Eight decades hence, this site, embroiled in the hailstorm of global neoliberalism, has been
transformed in ways that transcend the merely physical. Understanding Grasberg’s existence
today involves understanding Freeport’s entangled history with Suharto’s military regime. By
1962, the United States (US) believed the only permanent solution to avoid Jakarta being
“driven into the arms” of the communist bloc was Indonesian control of West Papua (RifaiHasan 2009, p.131). This set-in motion two key events. First, the support under the New
York Agreement of 1962 for the Act of Free Choice (Penentuan Pendapat Rakyat), otherwise
known as the Act of No Choice, where a vote was taken in 1969, under duress, for West 
Papua’s sovereignty (Leith 2002).

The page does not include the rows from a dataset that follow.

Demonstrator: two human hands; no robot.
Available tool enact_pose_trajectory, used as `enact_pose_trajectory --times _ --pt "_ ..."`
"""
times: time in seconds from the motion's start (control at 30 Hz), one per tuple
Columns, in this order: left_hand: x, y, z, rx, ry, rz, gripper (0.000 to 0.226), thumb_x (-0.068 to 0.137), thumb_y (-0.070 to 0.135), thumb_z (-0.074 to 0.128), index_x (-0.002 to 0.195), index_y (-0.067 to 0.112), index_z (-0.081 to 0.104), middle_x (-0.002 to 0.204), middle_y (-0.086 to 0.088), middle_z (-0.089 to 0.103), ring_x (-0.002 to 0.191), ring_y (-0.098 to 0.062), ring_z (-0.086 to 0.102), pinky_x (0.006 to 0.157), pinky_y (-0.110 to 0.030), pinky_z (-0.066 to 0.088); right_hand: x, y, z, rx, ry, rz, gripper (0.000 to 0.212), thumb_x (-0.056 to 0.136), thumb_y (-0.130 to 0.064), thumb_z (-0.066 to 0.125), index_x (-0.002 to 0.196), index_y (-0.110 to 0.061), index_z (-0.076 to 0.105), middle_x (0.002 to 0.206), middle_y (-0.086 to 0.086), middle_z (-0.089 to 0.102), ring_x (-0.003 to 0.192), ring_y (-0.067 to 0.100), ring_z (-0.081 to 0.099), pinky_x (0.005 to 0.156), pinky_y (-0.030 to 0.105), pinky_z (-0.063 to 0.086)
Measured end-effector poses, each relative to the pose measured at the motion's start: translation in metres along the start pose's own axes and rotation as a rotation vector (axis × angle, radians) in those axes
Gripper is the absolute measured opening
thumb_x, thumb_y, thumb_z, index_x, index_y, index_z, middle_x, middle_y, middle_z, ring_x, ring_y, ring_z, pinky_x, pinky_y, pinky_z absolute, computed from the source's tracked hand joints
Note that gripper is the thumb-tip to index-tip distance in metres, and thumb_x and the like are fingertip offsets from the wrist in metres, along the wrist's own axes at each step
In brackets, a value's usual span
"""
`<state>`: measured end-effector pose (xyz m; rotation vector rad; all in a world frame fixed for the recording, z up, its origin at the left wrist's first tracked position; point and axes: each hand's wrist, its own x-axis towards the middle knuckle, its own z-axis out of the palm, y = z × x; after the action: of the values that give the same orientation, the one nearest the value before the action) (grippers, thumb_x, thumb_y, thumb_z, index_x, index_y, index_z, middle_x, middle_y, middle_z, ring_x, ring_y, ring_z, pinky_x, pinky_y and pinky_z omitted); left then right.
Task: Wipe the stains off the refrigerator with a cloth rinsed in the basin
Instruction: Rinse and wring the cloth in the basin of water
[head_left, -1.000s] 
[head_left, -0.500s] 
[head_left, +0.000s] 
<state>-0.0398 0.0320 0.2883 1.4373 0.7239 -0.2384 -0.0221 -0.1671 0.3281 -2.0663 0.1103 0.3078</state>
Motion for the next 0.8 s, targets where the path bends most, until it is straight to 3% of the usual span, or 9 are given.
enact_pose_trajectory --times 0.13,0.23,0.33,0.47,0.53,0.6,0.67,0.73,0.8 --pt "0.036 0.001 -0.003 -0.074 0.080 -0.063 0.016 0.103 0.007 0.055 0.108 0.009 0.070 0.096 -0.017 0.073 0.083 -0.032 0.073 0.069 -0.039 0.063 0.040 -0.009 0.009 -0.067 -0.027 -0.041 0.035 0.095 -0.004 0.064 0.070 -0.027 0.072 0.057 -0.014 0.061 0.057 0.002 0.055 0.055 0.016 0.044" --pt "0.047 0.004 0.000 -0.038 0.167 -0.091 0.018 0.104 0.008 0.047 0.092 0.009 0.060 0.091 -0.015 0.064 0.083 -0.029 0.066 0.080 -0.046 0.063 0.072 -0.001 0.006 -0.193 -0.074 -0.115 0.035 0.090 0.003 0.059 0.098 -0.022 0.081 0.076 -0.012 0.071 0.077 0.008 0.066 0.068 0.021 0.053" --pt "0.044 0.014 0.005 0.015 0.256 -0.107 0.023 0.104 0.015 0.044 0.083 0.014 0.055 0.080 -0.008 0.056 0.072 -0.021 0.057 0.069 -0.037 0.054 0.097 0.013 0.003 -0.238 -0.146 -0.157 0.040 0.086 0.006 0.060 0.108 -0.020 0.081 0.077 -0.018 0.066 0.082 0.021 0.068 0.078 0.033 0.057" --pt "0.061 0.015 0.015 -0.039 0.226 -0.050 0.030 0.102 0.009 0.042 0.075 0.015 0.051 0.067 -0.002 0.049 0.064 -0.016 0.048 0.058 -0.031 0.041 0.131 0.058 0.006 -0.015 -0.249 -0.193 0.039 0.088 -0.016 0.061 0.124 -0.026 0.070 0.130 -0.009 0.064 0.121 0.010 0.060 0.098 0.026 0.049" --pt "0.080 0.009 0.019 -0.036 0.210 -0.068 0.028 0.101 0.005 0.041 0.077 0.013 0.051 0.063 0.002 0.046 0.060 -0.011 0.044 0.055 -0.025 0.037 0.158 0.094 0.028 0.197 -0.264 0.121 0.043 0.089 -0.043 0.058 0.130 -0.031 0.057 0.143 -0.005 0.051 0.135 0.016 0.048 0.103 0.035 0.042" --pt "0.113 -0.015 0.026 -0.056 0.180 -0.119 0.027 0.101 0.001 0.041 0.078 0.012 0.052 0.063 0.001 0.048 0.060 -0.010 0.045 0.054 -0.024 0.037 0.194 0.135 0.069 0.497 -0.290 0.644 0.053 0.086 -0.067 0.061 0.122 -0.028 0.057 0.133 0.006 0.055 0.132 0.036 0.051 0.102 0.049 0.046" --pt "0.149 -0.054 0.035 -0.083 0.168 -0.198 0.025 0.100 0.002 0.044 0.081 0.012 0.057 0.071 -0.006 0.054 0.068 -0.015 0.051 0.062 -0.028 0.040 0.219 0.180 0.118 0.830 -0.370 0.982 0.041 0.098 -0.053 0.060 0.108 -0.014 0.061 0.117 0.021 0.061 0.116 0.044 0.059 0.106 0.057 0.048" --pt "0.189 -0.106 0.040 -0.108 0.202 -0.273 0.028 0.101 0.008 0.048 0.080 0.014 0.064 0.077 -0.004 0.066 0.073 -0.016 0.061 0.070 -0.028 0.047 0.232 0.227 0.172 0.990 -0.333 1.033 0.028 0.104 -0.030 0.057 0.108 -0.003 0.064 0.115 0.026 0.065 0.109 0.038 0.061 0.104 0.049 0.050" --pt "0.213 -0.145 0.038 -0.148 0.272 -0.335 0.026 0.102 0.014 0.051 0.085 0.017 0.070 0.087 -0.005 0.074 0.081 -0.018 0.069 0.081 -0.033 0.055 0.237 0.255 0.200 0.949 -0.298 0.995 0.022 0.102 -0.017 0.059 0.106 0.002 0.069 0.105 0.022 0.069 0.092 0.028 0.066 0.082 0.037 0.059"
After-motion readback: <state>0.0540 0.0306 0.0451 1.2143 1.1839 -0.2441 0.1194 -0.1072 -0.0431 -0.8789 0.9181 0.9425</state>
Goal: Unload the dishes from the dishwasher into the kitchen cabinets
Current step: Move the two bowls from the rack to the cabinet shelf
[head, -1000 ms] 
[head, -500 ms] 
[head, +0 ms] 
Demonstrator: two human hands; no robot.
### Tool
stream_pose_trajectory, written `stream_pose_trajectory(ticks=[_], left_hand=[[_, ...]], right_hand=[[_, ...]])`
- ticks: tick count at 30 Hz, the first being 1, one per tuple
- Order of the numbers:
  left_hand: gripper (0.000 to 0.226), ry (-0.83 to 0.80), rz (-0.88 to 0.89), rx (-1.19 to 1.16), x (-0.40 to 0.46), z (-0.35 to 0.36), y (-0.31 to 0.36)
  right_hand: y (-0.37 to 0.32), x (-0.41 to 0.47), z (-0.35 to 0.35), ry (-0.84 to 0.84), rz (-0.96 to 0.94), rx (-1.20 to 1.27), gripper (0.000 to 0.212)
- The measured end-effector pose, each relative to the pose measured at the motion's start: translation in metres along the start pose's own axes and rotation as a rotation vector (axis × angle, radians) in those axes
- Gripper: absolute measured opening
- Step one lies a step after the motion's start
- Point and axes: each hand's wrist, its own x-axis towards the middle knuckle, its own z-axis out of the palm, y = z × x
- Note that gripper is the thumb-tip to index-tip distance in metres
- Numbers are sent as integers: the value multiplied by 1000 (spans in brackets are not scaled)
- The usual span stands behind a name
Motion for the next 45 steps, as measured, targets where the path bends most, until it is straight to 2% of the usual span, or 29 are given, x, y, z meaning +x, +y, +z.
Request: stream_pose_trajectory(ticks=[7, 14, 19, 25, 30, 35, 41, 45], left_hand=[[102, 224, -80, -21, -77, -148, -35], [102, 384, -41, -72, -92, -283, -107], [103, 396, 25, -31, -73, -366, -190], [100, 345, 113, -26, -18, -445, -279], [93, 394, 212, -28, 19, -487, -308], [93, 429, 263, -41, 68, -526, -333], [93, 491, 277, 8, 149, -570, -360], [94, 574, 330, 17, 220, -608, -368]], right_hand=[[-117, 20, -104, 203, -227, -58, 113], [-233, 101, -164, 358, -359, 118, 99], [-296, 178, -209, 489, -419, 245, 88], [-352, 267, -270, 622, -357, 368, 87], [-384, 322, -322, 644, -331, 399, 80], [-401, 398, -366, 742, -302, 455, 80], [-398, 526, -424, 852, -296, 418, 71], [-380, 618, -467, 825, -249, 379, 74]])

Second, and interlaced with this vote, was the US
supported coup, bringing to power Suharto’s New Order Regime (Orde Baru) in 1967.
Having politically secured the “open veins” of West Papua, Suharto’s Orde Baru saw it as
what Gomez-Barris calls an “extractive zone”, a site where the existing life forms exist
beneath the gaze of economically rationalised state and corporate mega-projects (GomezBarris 2018). A 30-year contract was agreed between Freeport and Suharto’s regime in 1967
(talks had begun in 1965), which included no obligations to traditional landowners and no
environmental regulations (Leith 2002). This inflow of foreign capital helped stabilise
Suharto’s regime in the early years and its continuation helped maintain the dictatorship for
three decades (Leith 2002). In these years a murky conglomerate of Suharto, his Indonesian
Defence Force (TNI), Freeport and the US government was formed, subsuming West Papua
to the hegemonic discourse of development (Gibson-Graham 2006, p.257). By examining
how the legacies of neoliberalism outlasted the Suharto regime, we can demonstrate the
importance of temporality in narratives of violence and displacement.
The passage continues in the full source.